# Covered call option query

Presently holding Larsen & Toubro shares 250 qty at Avg price of Rs 1520,  Now I want to sell 1580 Call trading at Rs 18.what happens if

• If price of LT on expiry is Rs 1600 – Can I sell my holdings at 1600 and what happens to my  call position…Can any one exactly tell how this position should be closed.
• what happens to my call position if not squared off on expiry.
• How exactly delivery of stock happens,if the option buyer exercises his option

->If the expiry is at Rs1600,

Holdings - yes, u can sell at 1600 if u wish to.                                                    Call Position - u wud be in a loss of 250*2=500Rs(1600-(1580+18)) as u hv sold the Call at 18Rs

->If the Call position is not squared off, it wud be closed in Cash mode with a loss of 2Rs.

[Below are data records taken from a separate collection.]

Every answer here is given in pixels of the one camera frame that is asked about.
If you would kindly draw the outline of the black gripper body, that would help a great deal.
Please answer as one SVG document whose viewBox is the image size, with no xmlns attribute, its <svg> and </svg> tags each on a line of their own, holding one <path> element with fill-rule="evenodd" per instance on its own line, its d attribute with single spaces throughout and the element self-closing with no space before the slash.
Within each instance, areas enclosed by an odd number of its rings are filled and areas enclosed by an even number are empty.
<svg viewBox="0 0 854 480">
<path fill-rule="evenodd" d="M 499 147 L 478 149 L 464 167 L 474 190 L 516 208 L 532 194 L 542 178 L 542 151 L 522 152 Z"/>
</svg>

Please let me know why are you not considering the profit of 250*80 because he bought the shares at 1520 and selling them at 1600. he will lose only 2 rupees per share because he the spot proce of the option 1600 call will be 20 while he already got 18 when he sold the 1580 call. What is missing in my reply?

One will gain 80 rs in equity and loose 2 rs in call option on per share basis. Also in India all options are only cash settled and no point of exercising of options for delivery of underlying.